About this exercise: Using the listing below, determine the count of lines with the word "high" and reply only with it.

● ● ● ● ●

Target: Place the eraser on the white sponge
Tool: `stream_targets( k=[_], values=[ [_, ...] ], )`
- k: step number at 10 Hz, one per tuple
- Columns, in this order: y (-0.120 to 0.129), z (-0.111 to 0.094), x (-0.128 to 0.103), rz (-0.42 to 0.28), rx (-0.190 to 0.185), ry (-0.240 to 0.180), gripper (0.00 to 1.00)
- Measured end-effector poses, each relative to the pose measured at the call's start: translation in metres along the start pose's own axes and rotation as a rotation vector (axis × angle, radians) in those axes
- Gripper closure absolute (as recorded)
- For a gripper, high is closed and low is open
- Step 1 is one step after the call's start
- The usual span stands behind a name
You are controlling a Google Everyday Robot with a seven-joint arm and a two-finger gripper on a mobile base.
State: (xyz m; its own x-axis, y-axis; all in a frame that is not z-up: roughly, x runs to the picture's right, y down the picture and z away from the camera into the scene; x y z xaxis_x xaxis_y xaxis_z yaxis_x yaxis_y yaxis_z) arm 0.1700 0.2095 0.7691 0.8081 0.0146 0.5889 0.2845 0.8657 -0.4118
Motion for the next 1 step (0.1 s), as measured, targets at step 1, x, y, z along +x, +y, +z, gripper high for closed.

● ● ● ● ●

Task response: 2